Ctrl + Option + Cmd + down arrow - Changes track height to fill screen. I use this all the time, usually in combination with Option + A to quickly see my entire session horizontally and vertically. Obviously, if your track count is too high it can't fit everything on the screen but for my typical sessions, it's perfect.

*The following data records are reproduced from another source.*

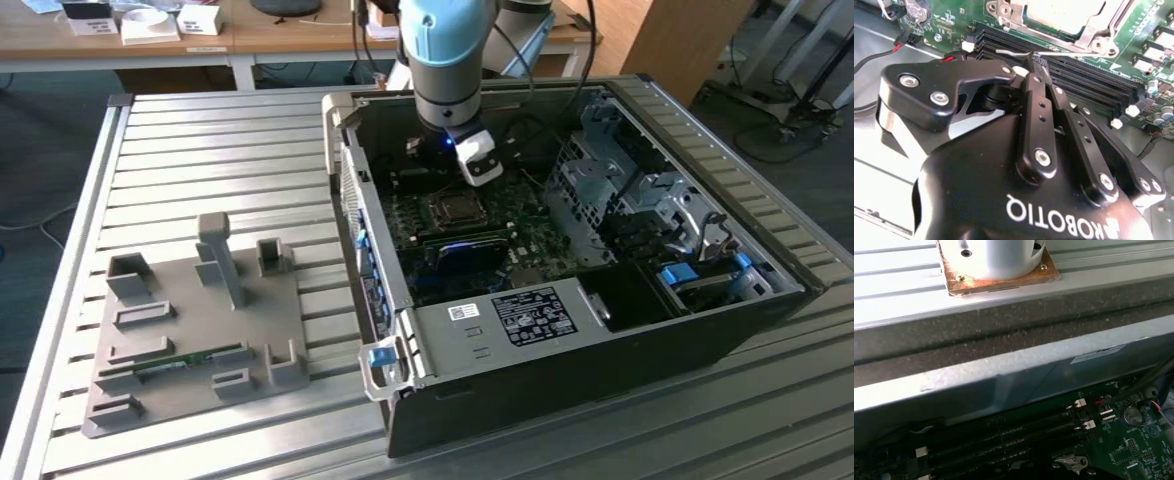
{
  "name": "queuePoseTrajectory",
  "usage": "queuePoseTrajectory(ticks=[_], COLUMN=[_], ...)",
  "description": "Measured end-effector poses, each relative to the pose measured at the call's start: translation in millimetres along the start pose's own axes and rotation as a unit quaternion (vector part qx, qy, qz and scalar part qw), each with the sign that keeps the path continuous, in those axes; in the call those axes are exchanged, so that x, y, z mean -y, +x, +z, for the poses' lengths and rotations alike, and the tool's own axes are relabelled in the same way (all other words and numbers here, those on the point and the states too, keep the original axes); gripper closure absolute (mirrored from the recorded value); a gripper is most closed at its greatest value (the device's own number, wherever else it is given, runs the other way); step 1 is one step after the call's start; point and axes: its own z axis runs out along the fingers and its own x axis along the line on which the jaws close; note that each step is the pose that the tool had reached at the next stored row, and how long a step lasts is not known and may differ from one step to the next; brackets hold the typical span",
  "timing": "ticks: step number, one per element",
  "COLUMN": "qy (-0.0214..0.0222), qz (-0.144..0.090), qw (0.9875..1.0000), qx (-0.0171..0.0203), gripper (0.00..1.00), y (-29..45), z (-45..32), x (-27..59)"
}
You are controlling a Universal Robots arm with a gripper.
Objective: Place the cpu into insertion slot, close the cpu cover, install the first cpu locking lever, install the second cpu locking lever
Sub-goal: 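Install the first cpu locking lever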
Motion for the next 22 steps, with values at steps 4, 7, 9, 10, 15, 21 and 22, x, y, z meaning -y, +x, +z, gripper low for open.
queuePoseTrajectory(ticks=[4,7,9,10,15,21,22], qy=[0.0034,0.0062,0.0074,0.0082,0.0116,0.0116,0.0114], qz=[-0.001,-0.002,-0.002,-0.003,-0.003,-0.003,-0.003], qw=[1.0000,1.0000,1.0000,1.0000,0.9999,0.9999,0.9999], qx=[0.0008,0.0015,0.0019,0.0021,0.0030,0.0030,0.0029], gripper=[0.89,0.89,0.89,0.89,0.89,0.89,0.89], y=[0.3,0.6,0.3,0.1,-0.4,0.5,0.5], z=[2.9,4.5,5.5,6.0,6.8,7.7,7.7], x=[-0.3,-1.7,-2.8,-3.2,-4.0,-6.5,-6.5])
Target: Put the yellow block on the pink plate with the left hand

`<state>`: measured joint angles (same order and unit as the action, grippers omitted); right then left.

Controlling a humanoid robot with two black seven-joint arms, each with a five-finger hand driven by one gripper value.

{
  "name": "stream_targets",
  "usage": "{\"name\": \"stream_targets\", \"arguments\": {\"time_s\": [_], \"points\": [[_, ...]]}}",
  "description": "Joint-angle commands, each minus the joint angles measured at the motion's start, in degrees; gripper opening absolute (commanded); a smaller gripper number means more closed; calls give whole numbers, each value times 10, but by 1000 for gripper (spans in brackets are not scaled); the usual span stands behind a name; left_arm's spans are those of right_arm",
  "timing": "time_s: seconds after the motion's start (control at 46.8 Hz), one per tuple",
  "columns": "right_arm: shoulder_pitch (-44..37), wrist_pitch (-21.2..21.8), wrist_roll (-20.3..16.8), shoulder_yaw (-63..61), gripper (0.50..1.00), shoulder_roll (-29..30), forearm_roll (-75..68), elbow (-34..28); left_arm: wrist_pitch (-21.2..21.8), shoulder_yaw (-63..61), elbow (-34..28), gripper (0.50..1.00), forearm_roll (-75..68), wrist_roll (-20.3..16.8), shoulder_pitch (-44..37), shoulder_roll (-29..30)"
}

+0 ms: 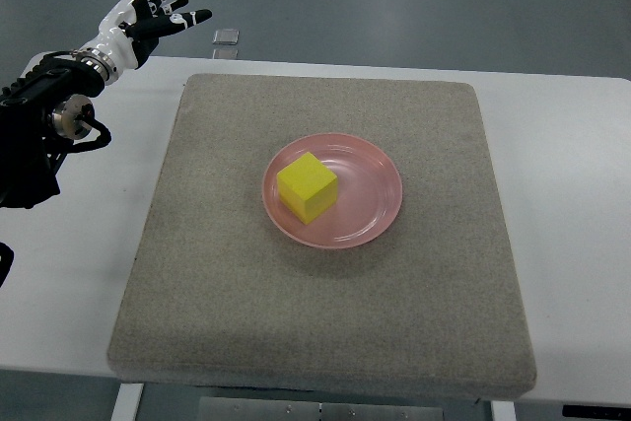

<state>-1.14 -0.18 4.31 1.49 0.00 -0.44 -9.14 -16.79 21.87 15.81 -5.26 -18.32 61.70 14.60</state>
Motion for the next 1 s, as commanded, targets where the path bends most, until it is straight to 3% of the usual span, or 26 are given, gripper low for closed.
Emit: {"name": "stream_targets", "arguments": {"time_s": [0.0, 0.192, 0.513, 0.983], "points": [[0, 0, 0, 0, 924, 0, 0, 0, 0, 15, -1, 986, 26, 5, 0, 0], [0, 0, 0, 0, 924, 0, 0, 0, -2, 18, -1, 988, 132, 29, -1, 0], [0, 0, 0, 0, 924, 0, 0, 0, -57, 36, -2, 990, 157, 25, -20, -25], [0, 0, 0, 0, 924, 0, 0, 0, -54, 71, -2, 990, 157, 21, -11, -25]]}}
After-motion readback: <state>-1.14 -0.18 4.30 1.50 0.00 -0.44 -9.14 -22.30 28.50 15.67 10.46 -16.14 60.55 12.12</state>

Num. - (number) - Num. - Okay, I have no idea how to write this one down but if I can explain. I use Memory Locations a lot. I use them as markers, to recall track show/hides and I link them with window configurations. To recall a Memory Location from the keyboard you hit the decimal point on the number pad, followed by the Memory Location number, followed by the decimal point on the number pad again. Much easier to do than to explain in writing!

Peter Barter


Apart from the more obvious choices like R & T for zooming in and out of the timeline and Cmd + E for making an edit which gets constant use throughout a session some of my most used shortcuts could be described as a ‘family’ or subset due to the specific timing of when they are used:

Shift + Cmd + N– Create a new track - This task will happen at least once in every new session and sometimes upwards of 100 times. This shortcut opens the ‘create new track dialogue box’ where you are presented with options but the shortcut fun doesn’t stop there…

Once open you have a few great time-saving options to create a full range of different types of tracks without ever touching the mouse.

Within the create new track dialogue box:

  • Up & Down Arrows – This enables you to adjust the number of tracks you create per row.
  • Cmd + Left Arrow (or) Right Arrow – This cycles through channel routing options including mono, stereo or the different multichannel surround options available if you’re running HD.
  • Cmd + Up Arrow (or) Down Arrow – This then cycles through the different types of track you can create e.g. audio, instrument, midi etc.
  • Option + Cmd + Up Arrow (or) Down Arrow – Lets you cycle between sample based tracks and tick-based tracks.
  • Shift + Cmd + Down Arrow (or) Up Arrow - Once you have created a row of appropriate tracks you can add another row and start the procedure again – or delete rows if you’ve made too many.